Why side-table not fork patch:
- Keeps WB's types pristine; upstream merges stay clean.
- Lookup cost is negligible (one hash lookup per batch per frame).
- Easy to roll back if WB's design evolves to incorporate similar fields.
- Preserves the careful sky-pass work done in C.1 with no risk to sky rendering during this migration.
Fork hygiene
Target: zero fork patches for N.4. WB's acdream branch stays at
upstream master plus the editor-only file deletions inherited from
N.0/N.1. If a fork patch becomes genuinely necessary mid-implementation
(e.g., a public hook is missing for our customization layer), it lands
as a single named patch with a comment explaining the rationale. Each
patch is candidate to upstream back to Chorizite/WorldBuilder.
Components
New code (acdream-side)
| File | Responsibility |
|---|---|
src/AcDream.App/Rendering/Wb/WbMeshAdapter.cs |
Bridges acdream's lifecycle events to ObjectMeshManager. Holds the ObjectMeshManager instance, exposes IncrementRefCount / DecrementRefCount / GetRenderData to the rest of the renderer. |
src/AcDream.App/Rendering/Wb/LandblockSpawnAdapter.cs |
Streaming-loader hook. Walks LandblockEntry.Setups[] + Statics[], calls WbMeshAdapter with unique ids. Companion LandblockUnloadAdapter for unload events. |
src/AcDream.App/Rendering/Wb/EntitySpawnAdapter.cs |
Network-spawn hook. Routes CreateObject to per-instance path, RemoveObject to release. |
src/AcDream.App/Rendering/Wb/AcSurfaceMetadata.cs |
Side-table type holding Translucency / Luminosity / Diffuse / SurfOpacity / NeedsUvRepeat / DisableFog. |
src/AcDream.App/Rendering/Wb/AcSurfaceMetadataTable.cs |
The Dictionary<batchKey, AcSurfaceMetadata> side-table, populated at mesh-extraction time, queried at draw time. |
src/AcDream.App/Rendering/Wb/AnimatedEntityState.cs |
Per-entity render state for animated entities: partGfxObjOverrides map (AnimPartChange), hiddenMask (HiddenParts), reference to AnimationSequencer for per-frame override matrices. |
src/AcDream.App/Rendering/Wb/WbDrawDispatcher.cs |
Per-frame draw loop. For each visible entity, looks up ObjectRenderData, composes per-part matrices (entity × animation × rest-pose), reads side-table metadata, issues GL draw. |
Modified code (acdream-side)
| File | Change |
|---|---|
src/AcDream.App/Rendering/StaticMeshRenderer.cs |
Replace internal mesh-data + GL-resource handling with calls into WbMeshAdapter. Public surface preserved for the rest of the renderer's call sites.
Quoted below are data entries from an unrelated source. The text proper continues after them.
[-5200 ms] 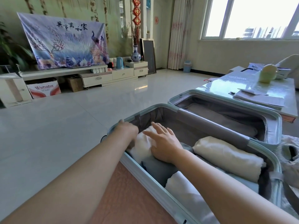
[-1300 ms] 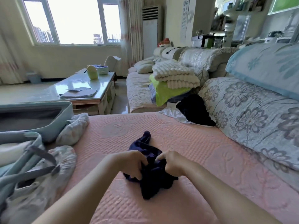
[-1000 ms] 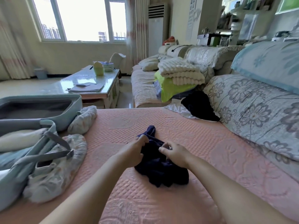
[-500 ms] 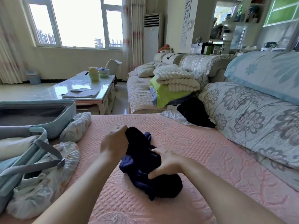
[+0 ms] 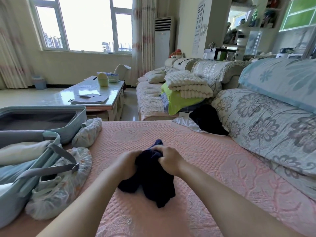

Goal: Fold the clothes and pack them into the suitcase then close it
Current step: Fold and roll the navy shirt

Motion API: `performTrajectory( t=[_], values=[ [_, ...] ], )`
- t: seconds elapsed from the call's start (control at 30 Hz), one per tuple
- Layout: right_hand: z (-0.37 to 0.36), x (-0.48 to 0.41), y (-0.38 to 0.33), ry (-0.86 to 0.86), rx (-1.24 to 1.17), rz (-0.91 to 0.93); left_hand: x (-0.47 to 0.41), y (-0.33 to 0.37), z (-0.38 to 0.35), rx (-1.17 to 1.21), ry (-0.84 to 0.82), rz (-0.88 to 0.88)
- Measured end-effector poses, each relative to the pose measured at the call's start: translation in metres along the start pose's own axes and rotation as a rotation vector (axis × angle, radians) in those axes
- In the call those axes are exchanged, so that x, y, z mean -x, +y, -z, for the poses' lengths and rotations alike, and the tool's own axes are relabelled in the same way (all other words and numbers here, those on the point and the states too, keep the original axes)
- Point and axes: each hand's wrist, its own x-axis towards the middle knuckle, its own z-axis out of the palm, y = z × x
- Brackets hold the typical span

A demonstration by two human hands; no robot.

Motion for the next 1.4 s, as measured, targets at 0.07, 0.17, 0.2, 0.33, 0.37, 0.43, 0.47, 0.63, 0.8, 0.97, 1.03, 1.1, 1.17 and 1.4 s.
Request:
performTrajectory(
  t=[0.07,0.17,0.2,0.33,0.37,0.43,0.47,0.63,0.8,0.97,1.03,1.1,1.17,1.4],
  values=[
    [0.004,0.001,-0.003,0.0,0.057,-0.012,-0.001,-0.008,0.005,-0.055,0.159,0.051],
    [0.008,0.001,0.002,-0.087,0.356,-0.164,0.006,-0.016,0.027,-0.026,0.263,0.074],
    [0.009,0.0,0.0,-0.059,0.339,-0.189,0.008,-0.022,0.033,-0.044,0.323,0.027],
    [0.006,-0.008,-0.019,0.258,0.07,-0.013,0.026,-0.039,0.061,-0.301,0.591,0.026],
    [0.004,-0.01,-0.025,0.245,-0.059,0.035,0.032,-0.04,0.067,-0.385,0.579,0.114],
    [-0.003,-0.008,-0.034,0.004,-0.33,0.022,0.041,-0.043,0.073,-0.522,0.34,0.39],
    [-0.007,-0.005,-0.035,-0.141,-0.387,-0.021,0.048,-0.046,0.074,-0.576,0.127,0.483],
    [-0.019,-0.008,-0.017,-0.118,-0.316,-0.162,0.059,-0.067,0.057,-0.441,-0.36,0.493],
    [-0.031,-0.007,0.004,-0.418,0.293,-0.189,0.051,-0.036,0.034,-0.101,-0.258,0.087],
    [-0.048,0.003,0.008,-0.477,0.419,-0.135,0.042,-0.029,-0.007,-0.296,-0.437,0.026],
    [-0.045,0.0,0.004,-0.329,0.249,-0.127,0.037,-0.029,-0.007,-0.283,-0.338,0.062],
    [-0.029,-0.006,-0.001,-0.135,0.15,-0.126,0.035,-0.032,0.002,-0.201,-0.106,0.08],
    [-0.006,-0.011,-0.003,0.136,0.09,-0.108,0.036,-0.035,0.017,-0.234,0.212,0.114],
    [0.011,-0.024,0.034,0.392,-0.127,-0.296,0.04,-0.056,0.022,-0.279,0.252,0.487]
  ],
)
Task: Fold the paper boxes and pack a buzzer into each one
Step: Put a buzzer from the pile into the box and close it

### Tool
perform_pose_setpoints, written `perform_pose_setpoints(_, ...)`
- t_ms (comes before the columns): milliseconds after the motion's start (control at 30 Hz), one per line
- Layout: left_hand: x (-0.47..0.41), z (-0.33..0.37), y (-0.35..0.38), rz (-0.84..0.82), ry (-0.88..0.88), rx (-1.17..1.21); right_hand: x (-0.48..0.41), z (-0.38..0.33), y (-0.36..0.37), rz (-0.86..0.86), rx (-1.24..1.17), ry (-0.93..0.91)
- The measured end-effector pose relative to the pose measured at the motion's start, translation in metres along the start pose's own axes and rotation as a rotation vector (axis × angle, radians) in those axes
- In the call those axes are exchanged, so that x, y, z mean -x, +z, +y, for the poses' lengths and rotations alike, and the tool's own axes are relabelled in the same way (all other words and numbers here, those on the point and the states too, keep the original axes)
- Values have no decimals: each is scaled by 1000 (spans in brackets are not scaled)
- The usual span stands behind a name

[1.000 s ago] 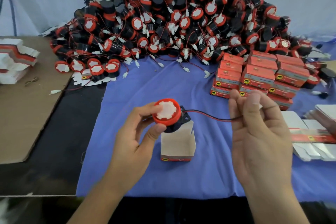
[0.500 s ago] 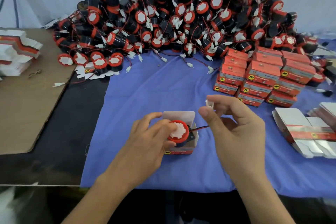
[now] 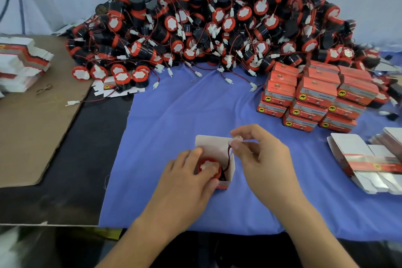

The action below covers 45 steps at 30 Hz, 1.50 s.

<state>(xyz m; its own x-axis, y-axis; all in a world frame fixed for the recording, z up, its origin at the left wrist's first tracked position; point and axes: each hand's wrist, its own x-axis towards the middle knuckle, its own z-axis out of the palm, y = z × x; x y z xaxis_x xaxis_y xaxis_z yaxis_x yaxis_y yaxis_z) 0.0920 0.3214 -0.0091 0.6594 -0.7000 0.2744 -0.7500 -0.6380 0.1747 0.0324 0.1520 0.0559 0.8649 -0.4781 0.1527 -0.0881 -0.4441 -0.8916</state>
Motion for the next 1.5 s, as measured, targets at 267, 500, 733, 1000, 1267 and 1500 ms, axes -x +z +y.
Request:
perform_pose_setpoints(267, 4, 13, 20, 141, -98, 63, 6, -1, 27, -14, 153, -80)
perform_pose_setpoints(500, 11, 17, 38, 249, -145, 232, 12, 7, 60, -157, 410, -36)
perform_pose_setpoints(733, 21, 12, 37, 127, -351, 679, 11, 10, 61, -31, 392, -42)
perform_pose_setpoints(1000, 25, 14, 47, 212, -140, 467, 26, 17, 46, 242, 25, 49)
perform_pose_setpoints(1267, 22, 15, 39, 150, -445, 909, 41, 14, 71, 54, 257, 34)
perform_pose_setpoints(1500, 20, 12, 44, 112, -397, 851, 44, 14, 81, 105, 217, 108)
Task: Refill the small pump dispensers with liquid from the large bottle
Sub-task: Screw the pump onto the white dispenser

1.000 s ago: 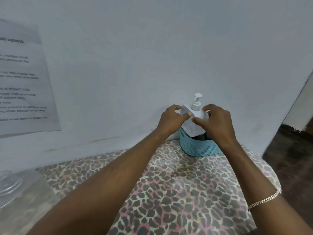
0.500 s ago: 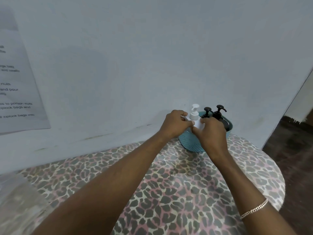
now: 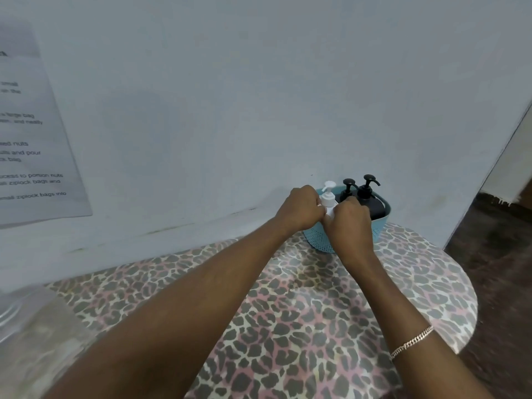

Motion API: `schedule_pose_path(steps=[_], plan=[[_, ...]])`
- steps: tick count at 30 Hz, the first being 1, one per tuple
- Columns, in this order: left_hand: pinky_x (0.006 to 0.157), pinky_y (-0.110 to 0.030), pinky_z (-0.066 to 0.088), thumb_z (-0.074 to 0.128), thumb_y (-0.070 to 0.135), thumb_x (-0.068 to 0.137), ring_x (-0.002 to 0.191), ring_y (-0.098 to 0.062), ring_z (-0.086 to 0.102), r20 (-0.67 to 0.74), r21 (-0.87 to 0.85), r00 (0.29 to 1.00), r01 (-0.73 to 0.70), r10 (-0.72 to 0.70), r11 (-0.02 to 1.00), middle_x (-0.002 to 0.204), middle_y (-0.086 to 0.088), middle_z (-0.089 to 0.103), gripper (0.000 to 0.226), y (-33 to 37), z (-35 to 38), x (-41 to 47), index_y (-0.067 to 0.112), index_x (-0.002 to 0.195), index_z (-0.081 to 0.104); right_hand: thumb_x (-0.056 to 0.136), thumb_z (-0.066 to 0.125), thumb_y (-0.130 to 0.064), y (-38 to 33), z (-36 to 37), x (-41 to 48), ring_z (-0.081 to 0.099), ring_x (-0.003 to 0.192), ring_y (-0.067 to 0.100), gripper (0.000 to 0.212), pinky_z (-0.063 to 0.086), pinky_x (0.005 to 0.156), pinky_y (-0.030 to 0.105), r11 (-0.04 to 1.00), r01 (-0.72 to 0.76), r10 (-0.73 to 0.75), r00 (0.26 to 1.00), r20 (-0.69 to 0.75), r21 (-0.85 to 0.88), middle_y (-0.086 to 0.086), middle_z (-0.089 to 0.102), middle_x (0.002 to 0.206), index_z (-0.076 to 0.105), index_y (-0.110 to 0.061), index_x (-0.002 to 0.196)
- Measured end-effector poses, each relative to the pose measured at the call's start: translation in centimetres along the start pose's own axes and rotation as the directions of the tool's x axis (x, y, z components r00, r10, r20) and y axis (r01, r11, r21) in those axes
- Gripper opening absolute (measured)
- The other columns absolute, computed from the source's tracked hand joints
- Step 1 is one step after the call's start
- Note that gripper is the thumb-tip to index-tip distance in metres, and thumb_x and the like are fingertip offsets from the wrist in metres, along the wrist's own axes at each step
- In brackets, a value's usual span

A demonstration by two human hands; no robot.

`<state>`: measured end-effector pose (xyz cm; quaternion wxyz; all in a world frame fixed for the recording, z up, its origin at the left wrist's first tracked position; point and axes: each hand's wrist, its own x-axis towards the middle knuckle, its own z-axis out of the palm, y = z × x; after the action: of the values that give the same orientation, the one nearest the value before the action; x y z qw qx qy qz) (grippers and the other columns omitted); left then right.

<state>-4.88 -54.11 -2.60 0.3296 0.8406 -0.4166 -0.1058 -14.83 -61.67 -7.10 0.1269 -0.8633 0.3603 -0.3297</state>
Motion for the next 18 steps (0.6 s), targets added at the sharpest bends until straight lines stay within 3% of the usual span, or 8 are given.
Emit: schedule_pose_path(steps=[3,7,10,12,13,15,18], plan=[[0.058,-0.032,0.039,0.062,0.01,0.092,0.061,-0.022,0.052,0.013,0.027,1.0,0.001,-0.002,1.0,0.076,-0.016,0.068,0.02,0.3,-0.2,-0.4,-0.006,0.085,0.071,0.101,0.061,-0.022,0.0,0.3,0.1,0.057,0.095,0.037,0.02,0.025,0.079,0.032,0.998,0.022,-0.02,0.999,0.032,-0.057,0.017,0.062,0.105,0.07,-0.004,0.096],[0.058,-0.033,0.038,0.06,0.007,0.092,0.06,-0.021,0.049,0.0,0.001,1.0,0.006,-0.006,1.0,0.072,-0.015,0.064,0.019,0.6,-0.4,-1.7,-0.005,0.078,0.067,0.1,0.058,-0.012,-0.7,-0.3,-0.5,0.054,0.092,0.034,0.018,0.031,0.083,0.038,0.995,0.053,-0.051,0.998,0.029,-0.08,0.017,0.061,0.1,0.066,-0.006,0.084],[0.058,-0.031,0.036,0.061,0.007,0.09,0.061,-0.022,0.05,-0.065,-0.067,0.998,0.001,-0.005,0.998,0.068,-0.008,0.059,0.022,0.5,-0.3,-3.2,0.007,0.069,0.059,0.098,0.059,-0.012,-0.8,-0.9,-1.0,0.056,0.093,0.038,0.024,0.032,0.081,0.04,0.998,0.055,-0.053,0.998,0.031,-0.039,0.019,0.062,0.094,0.058,-0.01,0.074],[0.063,-0.029,0.041,0.063,0.013,0.093,0.077,-0.025,0.063,-0.092,-0.093,0.996,-0.01,0.002,0.996,0.087,-0.011,0.07,0.013,0.5,-0.6,-4.6,0.004,0.091,0.073,0.096,0.063,-0.012,-0.8,-1.4,-1.3,0.059,0.093,0.042,0.019,0.036,0.08,0.039,0.999,0.026,-0.027,0.999,0.03,0.04,0.022,0.063,0.099,0.063,-0.007,0.077],[0.069,-0.029,0.046,0.065,0.016,0.095,0.088,-0.024,0.067,-0.111,-0.103,0.994,-0.03,0.018,0.994,0.099,-0.011,0.074,0.02,0.4,-0.8,-5.3,0.004,0.107,0.076,0.095,0.065,-0.012,-0.8,-1.8,-1.6,0.06,0.095,0.044,0.014,0.042,0.081,0.041,0.997,0.022,-0.024,0.999,0.022,0.08,0.024,0.064,0.106,0.071,-0.002,0.087],[0.086,-0.033,0.054,0.069,0.022,0.097,0.105,-0.023,0.069,-0.153,-0.121,0.987,-0.069,0.05,0.99,0.118,-0.009,0.074,0.034,0.5,-1.6,-7.2,0.007,0.126,0.073,0.096,0.068,-0.013,-1.3,-2.7,-2.6,0.062,0.101,0.043,0.022,0.05,0.082,0.042,0.989,0.024,-0.023,1.0,-0.005,0.147,0.025,0.065,0.118,0.074,0.005,0.106],[0.103,-0.034,0.052,0.07,0.024,0.098,0.121,-0.022,0.067,-0.228,-0.162,0.972,-0.087,0.049,0.983,0.134,-0.009,0.07,0.043,0.1,-2.8,-10.5,0.006,0.137,0.066,0.096,0.067,-0.013,-2.8,-4.1,-4.6,0.064,0.102,0.036,0.025,0.045,0.078,0.033,0.97,0.045,-0.034,0.998,-0.048,0.239,0.022,0.065,0.12,0.073,0.004,0.114]])
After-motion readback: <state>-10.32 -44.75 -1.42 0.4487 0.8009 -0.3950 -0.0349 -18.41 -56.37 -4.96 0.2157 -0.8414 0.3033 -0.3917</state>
N.6 will fully replace this file; N.4 leaves it in place as a thin adapter. |
src/AcDream.App/Rendering/InstancedMeshRenderer.cs |
Same pattern — internal swap, public surface preserved. N.6 fully replaces this file. |
src/AcDream.App/Rendering/TextureCache.cs |
Per-instance path stays. Atlas-tier callers (anything using GetOrUpload(surfaceId) for static content) route through WbMeshAdapter instead. The override paths (GetOrUploadWithOrigTextureOverride, GetOrUploadWithPaletteOverride) keep their current behavior. |
src/AcDream.App/Rendering/GpuWorldState.cs |
Spawn/despawn callbacks route through WbMeshAdapter. Pending-spawn list mechanism preserved verbatim. |
src/AcDream.App/Rendering/GameWindow.cs |
Construct WbMeshAdapter on init; dispose on shutdown. |
src/AcDream.Core/Meshing/SetupMesh.cs |
Kept for tests + as the conformance-test reference implementation. Production callers route through WbMeshAdapter. |
src/AcDream.Core/Meshing/GfxObjMesh.cs |
Kept for tests + conformance reference. Production callers route through WbMeshAdapter. |
Data flow
Spawn — landblock-streamed (atlas tier)
LandblockStreamLoader.Load(landblockId)
→ LandblockEntry { Setups, Statics, ... }
→ LandblockSpawnAdapter.OnLoaded(entry)
for each unique gfxObjId in (entry.Setups ∪ entry.Statics):
WbMeshAdapter.IncrementRefCount(gfxObjId)
→ ObjectMeshManager.IncrementRefCount(gfxObjId)
→ if not cached: queue background prep
→ on prep complete: queue main-thread upload
→ on upload: GL VAO/VBO/IBO ready
Spawn — network-customized (per-instance tier)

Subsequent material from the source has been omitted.